148HBWC,
Glad you got it sorted out.
Buck and BBarn,
I did state explicitly that I was not talking about SAAMI standard loads. The example of the 45-70, which is spelled out in some load manuals, shows the underlying rationale that over-SAAMI hot load creators often use in any chambering, and that is that action strength affects their load choices. I seem to have caused confusion with that example, so here is
an example in which loading for the Winchester Model 92 design resulted in some .357 loads up to 45,000 psi, according to the author.
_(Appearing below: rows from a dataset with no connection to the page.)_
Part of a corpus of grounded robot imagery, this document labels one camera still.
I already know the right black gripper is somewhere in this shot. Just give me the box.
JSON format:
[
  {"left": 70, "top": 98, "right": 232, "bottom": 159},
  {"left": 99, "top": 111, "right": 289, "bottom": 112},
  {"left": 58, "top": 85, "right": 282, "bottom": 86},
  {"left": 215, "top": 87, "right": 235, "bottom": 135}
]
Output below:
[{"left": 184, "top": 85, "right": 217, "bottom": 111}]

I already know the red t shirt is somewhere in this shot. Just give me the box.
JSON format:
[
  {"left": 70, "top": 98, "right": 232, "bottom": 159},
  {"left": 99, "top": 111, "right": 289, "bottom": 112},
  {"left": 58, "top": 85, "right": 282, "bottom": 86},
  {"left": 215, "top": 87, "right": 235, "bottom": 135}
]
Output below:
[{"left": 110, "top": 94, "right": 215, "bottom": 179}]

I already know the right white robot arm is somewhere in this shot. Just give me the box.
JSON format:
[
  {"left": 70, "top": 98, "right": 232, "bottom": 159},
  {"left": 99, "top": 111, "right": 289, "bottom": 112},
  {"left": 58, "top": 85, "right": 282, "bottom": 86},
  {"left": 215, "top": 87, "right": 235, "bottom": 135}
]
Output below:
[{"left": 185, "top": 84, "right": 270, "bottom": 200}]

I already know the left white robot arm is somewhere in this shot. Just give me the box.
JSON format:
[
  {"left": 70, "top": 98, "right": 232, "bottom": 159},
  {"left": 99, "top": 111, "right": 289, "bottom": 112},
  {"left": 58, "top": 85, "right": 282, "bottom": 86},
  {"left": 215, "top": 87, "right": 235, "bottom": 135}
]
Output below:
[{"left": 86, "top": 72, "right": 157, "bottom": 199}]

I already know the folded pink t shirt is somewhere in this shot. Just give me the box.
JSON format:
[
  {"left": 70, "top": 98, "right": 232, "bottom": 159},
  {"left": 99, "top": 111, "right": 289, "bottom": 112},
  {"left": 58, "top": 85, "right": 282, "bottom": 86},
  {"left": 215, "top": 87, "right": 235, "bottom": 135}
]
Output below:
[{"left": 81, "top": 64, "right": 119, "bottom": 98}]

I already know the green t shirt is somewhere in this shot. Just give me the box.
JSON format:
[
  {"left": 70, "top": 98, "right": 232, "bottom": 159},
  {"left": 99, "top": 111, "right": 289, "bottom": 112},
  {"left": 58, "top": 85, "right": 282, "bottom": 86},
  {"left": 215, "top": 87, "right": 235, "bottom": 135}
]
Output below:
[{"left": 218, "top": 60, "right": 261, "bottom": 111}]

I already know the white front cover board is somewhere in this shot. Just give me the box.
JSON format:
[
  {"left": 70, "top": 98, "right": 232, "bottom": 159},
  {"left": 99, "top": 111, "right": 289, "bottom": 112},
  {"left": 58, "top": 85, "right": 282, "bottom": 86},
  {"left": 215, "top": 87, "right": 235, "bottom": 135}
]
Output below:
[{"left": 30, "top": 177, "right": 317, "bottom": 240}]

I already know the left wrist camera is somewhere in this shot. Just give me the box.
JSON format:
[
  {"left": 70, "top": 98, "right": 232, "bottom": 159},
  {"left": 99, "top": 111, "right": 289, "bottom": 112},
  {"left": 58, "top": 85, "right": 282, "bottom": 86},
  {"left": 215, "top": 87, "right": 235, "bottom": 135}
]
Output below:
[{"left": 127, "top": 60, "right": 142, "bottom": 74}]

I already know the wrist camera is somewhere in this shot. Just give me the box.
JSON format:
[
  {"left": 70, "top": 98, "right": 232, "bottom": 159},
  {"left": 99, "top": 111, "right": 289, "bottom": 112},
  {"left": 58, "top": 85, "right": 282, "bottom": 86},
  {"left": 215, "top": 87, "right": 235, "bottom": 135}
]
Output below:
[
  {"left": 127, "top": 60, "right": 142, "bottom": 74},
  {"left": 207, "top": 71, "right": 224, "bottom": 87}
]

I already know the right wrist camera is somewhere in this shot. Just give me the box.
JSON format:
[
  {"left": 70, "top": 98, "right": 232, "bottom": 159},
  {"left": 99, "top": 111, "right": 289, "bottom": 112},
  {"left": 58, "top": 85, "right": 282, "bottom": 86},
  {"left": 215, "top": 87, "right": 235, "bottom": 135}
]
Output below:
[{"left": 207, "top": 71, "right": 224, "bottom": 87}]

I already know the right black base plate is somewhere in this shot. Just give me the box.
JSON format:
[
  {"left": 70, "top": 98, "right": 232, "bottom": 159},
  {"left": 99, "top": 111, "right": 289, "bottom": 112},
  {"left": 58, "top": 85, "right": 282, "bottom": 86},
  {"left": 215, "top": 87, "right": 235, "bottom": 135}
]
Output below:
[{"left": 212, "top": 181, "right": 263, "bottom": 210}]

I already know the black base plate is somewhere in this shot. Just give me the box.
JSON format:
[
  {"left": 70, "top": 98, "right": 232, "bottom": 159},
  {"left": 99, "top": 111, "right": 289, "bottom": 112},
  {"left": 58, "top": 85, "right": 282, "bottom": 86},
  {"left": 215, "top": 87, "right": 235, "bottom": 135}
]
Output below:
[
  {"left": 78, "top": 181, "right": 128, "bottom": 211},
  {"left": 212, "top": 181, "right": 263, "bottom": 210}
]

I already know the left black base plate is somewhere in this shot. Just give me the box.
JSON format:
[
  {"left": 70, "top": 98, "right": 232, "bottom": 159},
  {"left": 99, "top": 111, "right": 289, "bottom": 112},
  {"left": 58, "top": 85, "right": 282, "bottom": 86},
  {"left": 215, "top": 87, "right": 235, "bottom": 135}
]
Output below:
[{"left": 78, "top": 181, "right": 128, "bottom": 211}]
There are other examples out there. The hotter rifle loads the OP might run into appear in various non-manual sources like that one. I am merely suggesting that if he runs into them he should avoid the temptation to use them in his hard-to-find pre-27 revolver, no matter how badly he wants a hot load. (They should also be avoided in any of the K-frame S&W .357's produced for law enforcement and which have a reputation for shooting loose even with SAAMI standard compliant loads.)
It is important to remember SAAMI is a manufacturing standards organization, not a handloading standards organization. A manufacturer loads test ammunition to a reference recipe for the powder that is an estimate based on the powder’s past lot history. It is tested in a pressure gun and adjusted so the
average pressure produced does not exceed the SAAMI Maximum Average Pressure number (MAP), when the desired velocity window is met by the load. If it does go over MAP producing that velocity, they change to a different powder. There is also a number called the Maximum Extreme Variation (MEV) that limits the extreme spread of pressures forming the average. For .357 magnum this spread is just over 9,000 psi. So, theoretically, a manufacturer developing a .357 load fires 10 rounds with a high of 40,000 psi and a low of 31,000 and the rest scattered in between such that the average is 35,000, that meets the SAAMI standard.
But because handloaders depend on a book of recipes instead of actual pressure measurements, and because they buy powders that vary a little from lot-to-lot and don’t always use the same primer or the same case or sometimes even the same bullet, the load manual authors are more conservative than SAAMI to allow for component and powder lot variation. Hodgdon spells this out in their print manual. They use the MAP as an absolute limit instead of as an average. If Hodgdon measures that same 9,000 psi spread, they lower the charge until the highest end of the spread doesn’t go over 35,000 psi. This is one reason handloaders sometimes complain they can get more velocity from some commercial loads. The commercial loads, having been controlled by measuring, can be warmer by some portion of the MEV, so they sometimes average higher.
There's another reason the load manuals load below SAAMI standard at times (and so, BTW, do manufacturers when they get adequate velocity from a powder at a lower peak pressure). The array of powders you see in a manual for each cartridge includes some powders that are not the best choices for the bullet and expansion ratios involved. This is because many handloaders want to use a powder they have on hand and not have to buy new ones every time they change bullet weight or get a gun chambered in something they didn't already have. This means some powders listed can’t be trusted to stay within the MEV if loaded all the way to MAP. So, as you run through pressure data from Hodgdon (or from Lyman or anyone else) you will find the maximum load pressure varies by powder for each bullet weight. Hodgdon says the powders they list with the lowest maximum load pressures are down there because they had the most pressure variation in testing. The ones with the highest maximum load pressure listed produced the least velocity variation. That's useful to know when selecting powders, especially if you are working up long range loads.
You can see, from the above that a lot of loads that are just a little over book are probably not actually over the level to which a manufacturer would wind up loading that same powder if he needed to get the velocity up a little.